Devant la perspective d’un recul de leur influence, certaines familles de pensée que nous appellerons, par charité, progressistes ont trouvé une méthode : inoculer à leurs adversaires, comme dans Alien, le germe de leur renaissance éternelle. Quand on voit les efforts déployés par le libéralisme de gauche, en ce moment, pour secréter des simulacres d’opposition et pour inoculer, en face, son tiers-mondisme béat, son désarmement, son hédonisme social à crédit, on est stupéfait devant l’imagination de la nature. On se rappelle ces schémas, en cours de biologie, qui montraient les métamorphoses de la tique ou du ténia, lesquels avaient besoin de plusieurs organismes à parasiter pour accomplir leur cycle. Eh bien là, c’est pareil.
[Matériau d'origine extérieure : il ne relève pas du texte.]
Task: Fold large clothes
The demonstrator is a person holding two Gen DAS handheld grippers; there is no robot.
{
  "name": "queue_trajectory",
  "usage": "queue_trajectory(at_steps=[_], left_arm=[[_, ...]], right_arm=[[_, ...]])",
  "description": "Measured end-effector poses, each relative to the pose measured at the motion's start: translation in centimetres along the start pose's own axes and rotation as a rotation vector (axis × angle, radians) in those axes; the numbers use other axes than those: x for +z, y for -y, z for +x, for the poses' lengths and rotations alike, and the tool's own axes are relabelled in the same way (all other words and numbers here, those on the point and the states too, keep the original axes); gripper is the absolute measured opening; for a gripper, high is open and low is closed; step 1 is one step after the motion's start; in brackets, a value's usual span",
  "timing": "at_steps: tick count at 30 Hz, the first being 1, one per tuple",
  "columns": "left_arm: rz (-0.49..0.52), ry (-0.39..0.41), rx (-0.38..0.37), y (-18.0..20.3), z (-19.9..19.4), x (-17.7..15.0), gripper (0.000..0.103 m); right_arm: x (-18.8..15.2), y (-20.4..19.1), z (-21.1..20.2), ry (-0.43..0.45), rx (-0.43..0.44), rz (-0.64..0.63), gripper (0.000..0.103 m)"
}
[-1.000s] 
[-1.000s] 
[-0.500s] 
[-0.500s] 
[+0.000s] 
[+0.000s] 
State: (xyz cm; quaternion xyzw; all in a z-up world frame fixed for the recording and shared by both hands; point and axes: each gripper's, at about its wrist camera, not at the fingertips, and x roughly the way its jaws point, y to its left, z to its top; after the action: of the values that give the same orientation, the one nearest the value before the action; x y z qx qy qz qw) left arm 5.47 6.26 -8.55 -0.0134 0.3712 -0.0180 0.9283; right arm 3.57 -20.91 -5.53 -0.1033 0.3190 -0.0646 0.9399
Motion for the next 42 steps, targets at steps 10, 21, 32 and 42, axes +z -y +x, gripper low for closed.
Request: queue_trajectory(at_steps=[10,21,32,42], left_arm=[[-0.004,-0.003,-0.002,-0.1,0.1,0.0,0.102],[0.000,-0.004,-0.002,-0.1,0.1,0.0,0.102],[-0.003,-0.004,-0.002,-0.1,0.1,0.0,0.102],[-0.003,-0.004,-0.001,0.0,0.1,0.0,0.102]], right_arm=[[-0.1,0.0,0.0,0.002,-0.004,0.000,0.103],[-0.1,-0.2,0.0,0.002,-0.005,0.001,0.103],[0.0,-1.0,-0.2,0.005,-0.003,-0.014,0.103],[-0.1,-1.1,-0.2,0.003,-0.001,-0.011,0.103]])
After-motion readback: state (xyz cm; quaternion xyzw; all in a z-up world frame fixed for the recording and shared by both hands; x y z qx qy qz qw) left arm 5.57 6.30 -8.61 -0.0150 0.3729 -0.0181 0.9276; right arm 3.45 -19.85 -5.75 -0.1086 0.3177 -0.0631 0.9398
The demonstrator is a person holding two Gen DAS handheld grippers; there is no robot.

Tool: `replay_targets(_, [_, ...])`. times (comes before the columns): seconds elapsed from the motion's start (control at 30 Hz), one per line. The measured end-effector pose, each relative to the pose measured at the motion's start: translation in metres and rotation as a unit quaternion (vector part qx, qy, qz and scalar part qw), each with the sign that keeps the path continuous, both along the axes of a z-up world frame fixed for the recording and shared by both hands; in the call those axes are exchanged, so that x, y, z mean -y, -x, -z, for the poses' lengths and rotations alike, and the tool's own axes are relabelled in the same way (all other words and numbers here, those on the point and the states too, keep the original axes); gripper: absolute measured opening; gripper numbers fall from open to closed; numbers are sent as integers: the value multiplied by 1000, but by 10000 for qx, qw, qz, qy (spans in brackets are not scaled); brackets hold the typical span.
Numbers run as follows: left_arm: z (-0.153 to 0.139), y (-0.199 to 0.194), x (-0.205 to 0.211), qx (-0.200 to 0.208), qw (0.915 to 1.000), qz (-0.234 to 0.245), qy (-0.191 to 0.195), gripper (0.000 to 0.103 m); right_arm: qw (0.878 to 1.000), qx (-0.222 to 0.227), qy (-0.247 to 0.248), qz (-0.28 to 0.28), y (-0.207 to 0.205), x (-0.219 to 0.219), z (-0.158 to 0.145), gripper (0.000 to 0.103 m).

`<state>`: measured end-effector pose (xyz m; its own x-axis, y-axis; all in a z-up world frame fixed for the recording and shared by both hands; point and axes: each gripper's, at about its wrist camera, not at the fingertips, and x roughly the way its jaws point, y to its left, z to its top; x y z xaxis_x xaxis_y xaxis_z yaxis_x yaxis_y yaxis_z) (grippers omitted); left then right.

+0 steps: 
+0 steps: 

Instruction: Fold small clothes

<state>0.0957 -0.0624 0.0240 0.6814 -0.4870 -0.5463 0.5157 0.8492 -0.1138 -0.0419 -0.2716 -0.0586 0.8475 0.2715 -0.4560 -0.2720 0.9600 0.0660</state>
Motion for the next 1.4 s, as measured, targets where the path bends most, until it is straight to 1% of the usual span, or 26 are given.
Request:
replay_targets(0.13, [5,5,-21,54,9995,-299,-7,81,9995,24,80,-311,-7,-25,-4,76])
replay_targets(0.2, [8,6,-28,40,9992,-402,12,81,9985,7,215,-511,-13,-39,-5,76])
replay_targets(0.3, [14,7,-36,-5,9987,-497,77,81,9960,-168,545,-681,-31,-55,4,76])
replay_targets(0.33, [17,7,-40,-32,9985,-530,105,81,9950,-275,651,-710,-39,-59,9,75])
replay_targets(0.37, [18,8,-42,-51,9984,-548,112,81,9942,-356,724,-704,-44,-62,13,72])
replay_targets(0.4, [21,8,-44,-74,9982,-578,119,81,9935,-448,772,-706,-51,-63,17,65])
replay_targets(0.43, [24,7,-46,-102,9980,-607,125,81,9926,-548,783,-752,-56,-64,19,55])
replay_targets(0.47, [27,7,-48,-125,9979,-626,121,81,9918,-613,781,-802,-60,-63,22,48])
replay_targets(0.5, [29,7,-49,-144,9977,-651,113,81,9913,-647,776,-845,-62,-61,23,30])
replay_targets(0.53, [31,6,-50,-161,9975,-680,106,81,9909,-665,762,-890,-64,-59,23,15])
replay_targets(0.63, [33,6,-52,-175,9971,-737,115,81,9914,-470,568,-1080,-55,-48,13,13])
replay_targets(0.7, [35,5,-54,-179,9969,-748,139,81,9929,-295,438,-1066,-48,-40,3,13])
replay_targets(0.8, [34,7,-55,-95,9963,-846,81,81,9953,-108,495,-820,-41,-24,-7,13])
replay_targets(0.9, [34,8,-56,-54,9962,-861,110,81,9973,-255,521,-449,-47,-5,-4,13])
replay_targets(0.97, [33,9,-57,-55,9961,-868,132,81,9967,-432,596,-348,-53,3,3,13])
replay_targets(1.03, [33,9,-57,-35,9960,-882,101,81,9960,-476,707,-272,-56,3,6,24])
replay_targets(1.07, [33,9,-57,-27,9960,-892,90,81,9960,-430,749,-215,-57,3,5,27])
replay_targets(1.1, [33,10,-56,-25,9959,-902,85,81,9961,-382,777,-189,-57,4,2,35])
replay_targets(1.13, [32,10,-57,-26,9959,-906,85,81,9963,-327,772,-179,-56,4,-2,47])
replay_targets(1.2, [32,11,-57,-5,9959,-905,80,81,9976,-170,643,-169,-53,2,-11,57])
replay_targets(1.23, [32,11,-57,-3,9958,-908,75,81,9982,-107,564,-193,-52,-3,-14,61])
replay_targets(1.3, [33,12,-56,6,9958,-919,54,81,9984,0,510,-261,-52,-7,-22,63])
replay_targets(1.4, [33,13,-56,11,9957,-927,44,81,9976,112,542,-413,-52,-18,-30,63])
Prenons un exemple, pas vraiment au hasard : celui de Natacha Polony. Elle inaugure cette semaine une série de conférences à Paris sous le titre « Nous sommes la France » avec le patronage d’un journal qui la hisse en première page et dont le soutien n’est pas non plus un hasard comme on s’en doute : il s’agit de réaliser une OPA sur la faveur dont jouit la droite « forte », la plus dangereuse en ce moment, afin de lui désigner des objets contrôlables, des leurres, avant qu’il ne soit trop tard. En somme c’est du Endémol politique. On fabrique une vedette à coups de matraque, on lui inflige un répertoire passe-partout, on la promeut pour en tirer bénéfice, on lui fait faire un disque et une tournée. Accessoirement, on prétend défendre la liberté et la démocratie là où on les étrangle. En témoigne, cet affligeant comité Orwell, fondé par notre Jeanne Mas de la philosophie, avec des journalistes qu’elle prétend soucieux de pluralisme, et qui est censé réconcilier le peuple avec ses médias. Le seul ennui est que les membres de ce « collectif » se trouvent justement au cœur de la fournaise de l’entre-soi le plus féroce, de la pensée la plus contrôlée, et donnent des gages au camp adverse en commençant leurs phrases par « je sais que je vais passer pour réac, mais ». On attend avec impatience le témoignage d’une indépendance d’esprit qui ne multiplie pas ce genre de précautions liminaires pour amadouer les démocrates à la Manuel Valls. On attend de voir admettre au bercail de la pensée ceux qui gagnent le SMIC ou ceux qui ne gagnent rien, mais qui ont lu Tocqueville, Péguy, Jünger et Raspail.
Adoubée par la télévision la plus idéologiquement corrompue d’Europe, celle d’où le direct a été banni il y a vingt ans sur un coup de fil, mais qui est seule capable de fabriquer une notoriété nationale, Natacha Polony incarne une image extrêmement docile, blafarde et convenue de la pensée de droite. Elle insiste sur la transmission du savoir et de l’autorité. C’est exactement ce que faisaient ses aînés, en pure perte, depuis une génération, et c’est en quoi elle rejoint à peu près Daniel Pennac. Comme audace, on a déjà vu mieux. On lui passe ses rares foucades sur les plateaux. Elle consent à s’habiller cuir et à tutoyer le show-biz. En somme, « pour une réac elle est super sympa », comme Tillinac, mais en mieux gaulée. Le journal qui l’emploie extrait les quatre idées qu’elle professe pour les monter en neige, sans s’aviser que ses éditorialistes les professaient déjà du temps de Robert Hersant. Dernière étape, la tournée Starac de la pensée, à 20 euros la soirée. Ça commence salle Gaveau le 12 novembre, sous le titre « Nous sommes la France ». De qui se moque-t-on ? De ceux qui gagnent, en un mois, le tiers du prix de son blouson.